All’incontro con il pontefice, durato circa 45 minuti, secondo quanto ha fatto sapere un portavoce di Vance, ha preso parte anche il segretario di Stato Marco Rubio, anch’egli cattolico. Successivamente, il vicepresidente ha avuto un colloquio pure con monsignor Paul Richard Gallagher, segretario per i rapporti con gli Stati della Santa sede. Secondo una nota diffusa dal Vaticano, «nel corso dei cordiali colloqui si è rinnovato il compiacimento per le buone relazioni bilaterali e ci si è soffermati sulla collaborazione tra la Chiesa e lo Stato, come pure su alcune questioni di speciale rilevanza per la vita ecclesiale e la libertà religiosa». «Infine – sottolinea la nota – si è avuto uno scambio di vedute su alcuni temi attinenti all’attualità internazionale, auspicando per le aree di conflitto il rispetto del diritto umanitario e del diritto internazionale e una soluzione negoziale tra le parti coinvolte».

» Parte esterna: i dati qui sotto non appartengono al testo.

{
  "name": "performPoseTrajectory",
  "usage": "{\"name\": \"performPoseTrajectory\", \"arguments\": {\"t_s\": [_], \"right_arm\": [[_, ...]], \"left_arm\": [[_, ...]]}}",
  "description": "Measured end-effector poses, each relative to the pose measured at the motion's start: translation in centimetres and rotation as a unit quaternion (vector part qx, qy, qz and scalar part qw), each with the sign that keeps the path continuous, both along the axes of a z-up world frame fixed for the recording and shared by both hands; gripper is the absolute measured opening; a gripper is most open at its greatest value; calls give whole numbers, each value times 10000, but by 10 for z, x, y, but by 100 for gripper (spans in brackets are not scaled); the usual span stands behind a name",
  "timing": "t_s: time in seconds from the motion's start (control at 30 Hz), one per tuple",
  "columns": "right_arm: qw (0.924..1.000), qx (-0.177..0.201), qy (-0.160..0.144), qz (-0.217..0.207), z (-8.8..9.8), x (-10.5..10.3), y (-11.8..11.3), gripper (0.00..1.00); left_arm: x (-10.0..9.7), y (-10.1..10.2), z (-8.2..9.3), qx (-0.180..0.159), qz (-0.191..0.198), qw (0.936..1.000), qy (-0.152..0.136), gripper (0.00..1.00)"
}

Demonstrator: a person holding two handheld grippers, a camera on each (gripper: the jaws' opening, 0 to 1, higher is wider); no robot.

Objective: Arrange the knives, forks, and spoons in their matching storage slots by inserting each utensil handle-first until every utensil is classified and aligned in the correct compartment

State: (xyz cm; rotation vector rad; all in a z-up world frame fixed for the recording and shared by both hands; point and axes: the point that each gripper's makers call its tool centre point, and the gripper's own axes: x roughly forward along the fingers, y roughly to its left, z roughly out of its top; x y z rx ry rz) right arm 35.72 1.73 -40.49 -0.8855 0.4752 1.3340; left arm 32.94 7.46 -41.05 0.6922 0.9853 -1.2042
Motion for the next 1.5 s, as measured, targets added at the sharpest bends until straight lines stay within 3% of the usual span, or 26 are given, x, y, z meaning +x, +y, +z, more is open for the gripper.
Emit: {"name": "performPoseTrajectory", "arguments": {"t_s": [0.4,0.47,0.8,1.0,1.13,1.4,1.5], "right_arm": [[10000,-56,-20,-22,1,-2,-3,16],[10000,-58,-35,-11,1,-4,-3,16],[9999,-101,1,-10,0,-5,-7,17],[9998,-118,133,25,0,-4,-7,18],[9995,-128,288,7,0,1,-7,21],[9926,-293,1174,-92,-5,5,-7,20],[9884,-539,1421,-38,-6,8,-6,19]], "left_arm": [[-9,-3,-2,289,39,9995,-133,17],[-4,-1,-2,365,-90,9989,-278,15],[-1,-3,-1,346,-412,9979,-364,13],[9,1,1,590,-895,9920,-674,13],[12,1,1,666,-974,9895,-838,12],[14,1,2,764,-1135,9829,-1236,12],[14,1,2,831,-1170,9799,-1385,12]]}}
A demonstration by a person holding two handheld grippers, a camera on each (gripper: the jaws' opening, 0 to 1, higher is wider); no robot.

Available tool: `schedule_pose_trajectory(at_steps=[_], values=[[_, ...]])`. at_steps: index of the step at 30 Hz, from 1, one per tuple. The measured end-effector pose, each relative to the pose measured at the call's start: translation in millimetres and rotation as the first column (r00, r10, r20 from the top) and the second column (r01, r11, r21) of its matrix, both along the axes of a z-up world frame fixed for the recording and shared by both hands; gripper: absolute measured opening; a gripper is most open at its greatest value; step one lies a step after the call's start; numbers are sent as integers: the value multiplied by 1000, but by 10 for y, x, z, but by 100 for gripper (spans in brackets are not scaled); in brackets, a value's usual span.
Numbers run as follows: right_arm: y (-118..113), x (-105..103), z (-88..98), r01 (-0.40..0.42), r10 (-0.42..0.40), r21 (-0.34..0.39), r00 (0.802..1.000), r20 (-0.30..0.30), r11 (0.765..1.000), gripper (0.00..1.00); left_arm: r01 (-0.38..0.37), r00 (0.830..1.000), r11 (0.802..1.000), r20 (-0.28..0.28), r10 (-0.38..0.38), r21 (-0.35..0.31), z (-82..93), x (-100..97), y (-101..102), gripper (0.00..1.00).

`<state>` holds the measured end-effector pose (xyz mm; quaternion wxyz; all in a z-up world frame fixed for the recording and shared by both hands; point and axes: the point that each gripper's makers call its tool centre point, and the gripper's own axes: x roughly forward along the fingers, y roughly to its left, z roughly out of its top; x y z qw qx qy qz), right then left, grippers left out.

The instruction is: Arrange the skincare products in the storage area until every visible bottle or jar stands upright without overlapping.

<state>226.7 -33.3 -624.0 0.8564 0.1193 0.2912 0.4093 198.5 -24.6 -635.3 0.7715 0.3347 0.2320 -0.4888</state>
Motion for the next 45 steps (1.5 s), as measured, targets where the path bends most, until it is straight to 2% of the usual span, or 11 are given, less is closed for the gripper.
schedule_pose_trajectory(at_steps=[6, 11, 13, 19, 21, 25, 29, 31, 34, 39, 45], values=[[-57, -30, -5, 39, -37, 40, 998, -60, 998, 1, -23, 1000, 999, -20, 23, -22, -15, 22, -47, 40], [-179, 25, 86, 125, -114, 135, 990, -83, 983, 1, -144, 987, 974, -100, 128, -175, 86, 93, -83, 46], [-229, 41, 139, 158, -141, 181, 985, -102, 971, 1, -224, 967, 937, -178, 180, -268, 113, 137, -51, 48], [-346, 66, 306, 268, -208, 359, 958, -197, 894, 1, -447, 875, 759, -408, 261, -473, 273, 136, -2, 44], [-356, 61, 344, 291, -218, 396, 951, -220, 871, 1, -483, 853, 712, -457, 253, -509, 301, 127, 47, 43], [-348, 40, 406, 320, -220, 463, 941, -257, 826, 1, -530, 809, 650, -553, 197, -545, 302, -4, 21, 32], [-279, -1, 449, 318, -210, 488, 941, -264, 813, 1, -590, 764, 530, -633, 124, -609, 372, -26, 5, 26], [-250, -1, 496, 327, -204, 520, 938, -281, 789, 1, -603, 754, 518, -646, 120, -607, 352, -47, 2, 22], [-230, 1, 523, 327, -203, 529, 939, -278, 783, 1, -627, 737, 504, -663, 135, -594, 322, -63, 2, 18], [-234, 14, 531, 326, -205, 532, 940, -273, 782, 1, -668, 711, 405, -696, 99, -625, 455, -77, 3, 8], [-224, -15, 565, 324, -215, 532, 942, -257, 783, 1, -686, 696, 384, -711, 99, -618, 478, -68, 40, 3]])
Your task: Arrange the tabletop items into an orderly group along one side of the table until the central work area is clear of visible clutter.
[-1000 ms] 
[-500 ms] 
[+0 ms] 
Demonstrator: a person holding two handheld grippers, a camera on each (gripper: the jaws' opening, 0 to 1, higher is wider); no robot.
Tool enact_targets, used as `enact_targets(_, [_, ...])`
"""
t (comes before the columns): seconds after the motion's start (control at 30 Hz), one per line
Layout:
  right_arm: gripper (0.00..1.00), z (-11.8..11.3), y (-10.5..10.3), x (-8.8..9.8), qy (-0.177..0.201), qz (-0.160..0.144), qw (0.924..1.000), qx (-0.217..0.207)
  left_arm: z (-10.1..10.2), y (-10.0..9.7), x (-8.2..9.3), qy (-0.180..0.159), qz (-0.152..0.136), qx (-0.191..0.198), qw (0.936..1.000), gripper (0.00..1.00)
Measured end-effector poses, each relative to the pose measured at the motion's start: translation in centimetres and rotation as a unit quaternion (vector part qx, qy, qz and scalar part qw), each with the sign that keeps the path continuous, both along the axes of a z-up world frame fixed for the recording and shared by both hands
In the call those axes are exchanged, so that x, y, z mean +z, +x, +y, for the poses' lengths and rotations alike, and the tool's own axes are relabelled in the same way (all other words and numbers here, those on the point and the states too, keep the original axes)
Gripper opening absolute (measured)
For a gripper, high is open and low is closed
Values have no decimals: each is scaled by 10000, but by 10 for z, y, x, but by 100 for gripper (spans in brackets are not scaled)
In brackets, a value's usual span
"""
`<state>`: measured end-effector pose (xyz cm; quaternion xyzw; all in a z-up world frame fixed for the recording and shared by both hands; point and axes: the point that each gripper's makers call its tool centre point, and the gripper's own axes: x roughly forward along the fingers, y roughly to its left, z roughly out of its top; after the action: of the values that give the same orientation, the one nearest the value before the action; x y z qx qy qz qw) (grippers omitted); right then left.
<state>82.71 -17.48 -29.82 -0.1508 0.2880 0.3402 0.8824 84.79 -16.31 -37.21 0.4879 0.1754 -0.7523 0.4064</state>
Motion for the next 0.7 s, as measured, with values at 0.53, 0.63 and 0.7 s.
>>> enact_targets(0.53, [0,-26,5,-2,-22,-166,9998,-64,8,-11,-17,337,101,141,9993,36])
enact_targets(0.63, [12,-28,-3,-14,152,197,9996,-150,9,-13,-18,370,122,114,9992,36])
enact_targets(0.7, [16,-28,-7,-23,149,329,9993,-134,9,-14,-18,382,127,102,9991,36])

Il rispetto del diritto umanitario, per il Vaticano, è questione particolarmente importante perché attiene soprattutto alla tutela delle popolazioni civili in caso di guerra. Va detto che Rubio, anch’egli a Roma per prendere parte alla cerimonia d’insediamento di Leone XIV, sabato scorso aveva visto anche il cardinale Matteo Zuppi, presso l’ambasciata americana a Roma, e nell’occasione aveva ringraziato la Santa sede per l’impegno svolto in favore della liberazione di bambini e prigionieri di guerra. Rispondendo poi a chi gli chiedeva se il Vaticano potesse svolgere una funzione di mediazione fra Russia e Ucraina, aveva detto: «Non lo definirei un mediatore, ma è certamente un luogo in cui entrambe le parti si sentirebbero a proprio agio». «Ovviamente saremo sempre grati – aveva aggiunto – per la disponibilità del Vaticano a svolgere questo ruolo costruttivo e positivo».

La via del dialogo


Sembra insomma che, da parte della Casa Bianca, si sia cercata la strada della ricucitura con la Santa sede dopo la conflittualità accesa dei mesi passati in cui, per la verità, anche il cardinale Prevost aveva criticato con una certa asprezza le politiche anti immigrati dell’amministrazione Trump. Ora, non è che il tema sia passato d’attualità, ma certo è nell’interesse sia del Vaticano che della Casa Bianca cercare temi comuni di collaborazione, a partire dal tentativo di far cessare quei conflitti che, dall’Europa al Medio Oriente, stanno scuotendo il mondo. In quanto all’ipotetico viaggio di Prevost negli Usa, molto dipenderà dall’itinerario che il papa intenderà percorrere, per esempio toccando o meno la zona di confine col Messico. Infine, da rilevare, che subito dopo la cerimonia di domenica il papa aveva visto il presidente ucraino Volodymyr Zelensky, accompagnato da sua moglie, Olena Zelenska, e dal ministro degli Esteri dell’Ucraina, Andrij Sybiha.